Brief:
Word for word, retype the lines from the one containing "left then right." to the one containing "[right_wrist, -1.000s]" below, keeping both end lines and dropping the pictures.

------ Available data ------

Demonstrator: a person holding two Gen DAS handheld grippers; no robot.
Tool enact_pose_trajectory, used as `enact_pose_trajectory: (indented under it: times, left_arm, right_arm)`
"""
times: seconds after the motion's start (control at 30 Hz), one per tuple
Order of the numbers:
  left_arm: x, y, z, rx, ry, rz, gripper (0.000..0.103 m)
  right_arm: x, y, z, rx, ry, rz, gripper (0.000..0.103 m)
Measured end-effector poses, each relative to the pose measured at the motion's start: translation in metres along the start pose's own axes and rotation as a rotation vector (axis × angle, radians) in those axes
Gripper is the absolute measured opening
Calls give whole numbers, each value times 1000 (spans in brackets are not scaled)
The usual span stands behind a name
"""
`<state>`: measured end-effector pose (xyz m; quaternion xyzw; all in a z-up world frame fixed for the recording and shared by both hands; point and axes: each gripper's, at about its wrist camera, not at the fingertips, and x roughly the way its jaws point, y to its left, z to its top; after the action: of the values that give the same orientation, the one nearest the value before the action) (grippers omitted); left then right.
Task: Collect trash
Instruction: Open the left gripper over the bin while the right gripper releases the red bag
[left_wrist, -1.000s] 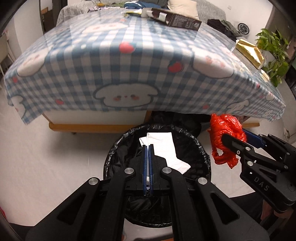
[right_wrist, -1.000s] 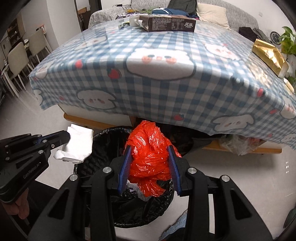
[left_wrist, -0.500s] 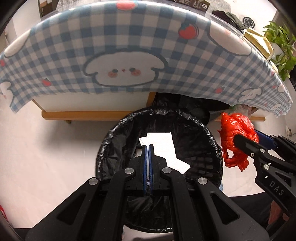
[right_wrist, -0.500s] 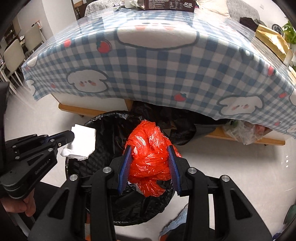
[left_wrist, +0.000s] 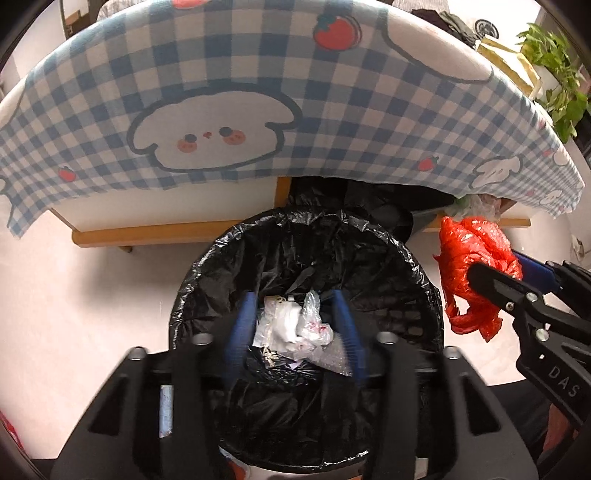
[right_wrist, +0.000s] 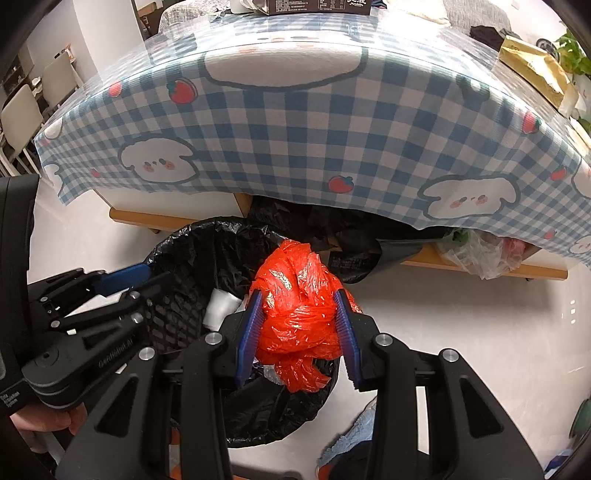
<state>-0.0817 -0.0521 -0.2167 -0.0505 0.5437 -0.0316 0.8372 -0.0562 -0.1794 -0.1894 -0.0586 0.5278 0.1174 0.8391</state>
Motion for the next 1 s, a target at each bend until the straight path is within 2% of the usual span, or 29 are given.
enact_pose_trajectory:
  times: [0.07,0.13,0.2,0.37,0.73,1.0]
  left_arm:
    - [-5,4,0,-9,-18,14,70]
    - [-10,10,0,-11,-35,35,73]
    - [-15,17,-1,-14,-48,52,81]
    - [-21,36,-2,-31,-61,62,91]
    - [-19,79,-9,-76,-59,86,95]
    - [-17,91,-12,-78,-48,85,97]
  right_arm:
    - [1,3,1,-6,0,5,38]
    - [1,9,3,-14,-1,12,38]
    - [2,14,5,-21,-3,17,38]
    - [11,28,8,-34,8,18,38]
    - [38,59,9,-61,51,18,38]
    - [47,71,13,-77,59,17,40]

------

Result of the task:
`<state>`: measured end-effector pose (xyz m; quaternion xyzw; all in a z-up world frame fixed for the recording and shared by both hands; point and axes: each gripper's, at about its wrist camera, not at the fingertips, and x roughly the way its jaws point, y to its left, z to its top; after the action: of the values that give the same orientation, the one nearest the value before the action) (grippers omitted); left then right.
Task: Collect trash
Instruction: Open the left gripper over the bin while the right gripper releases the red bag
[left_wrist, -1.000s] 
[right_wrist, -1.000s] 

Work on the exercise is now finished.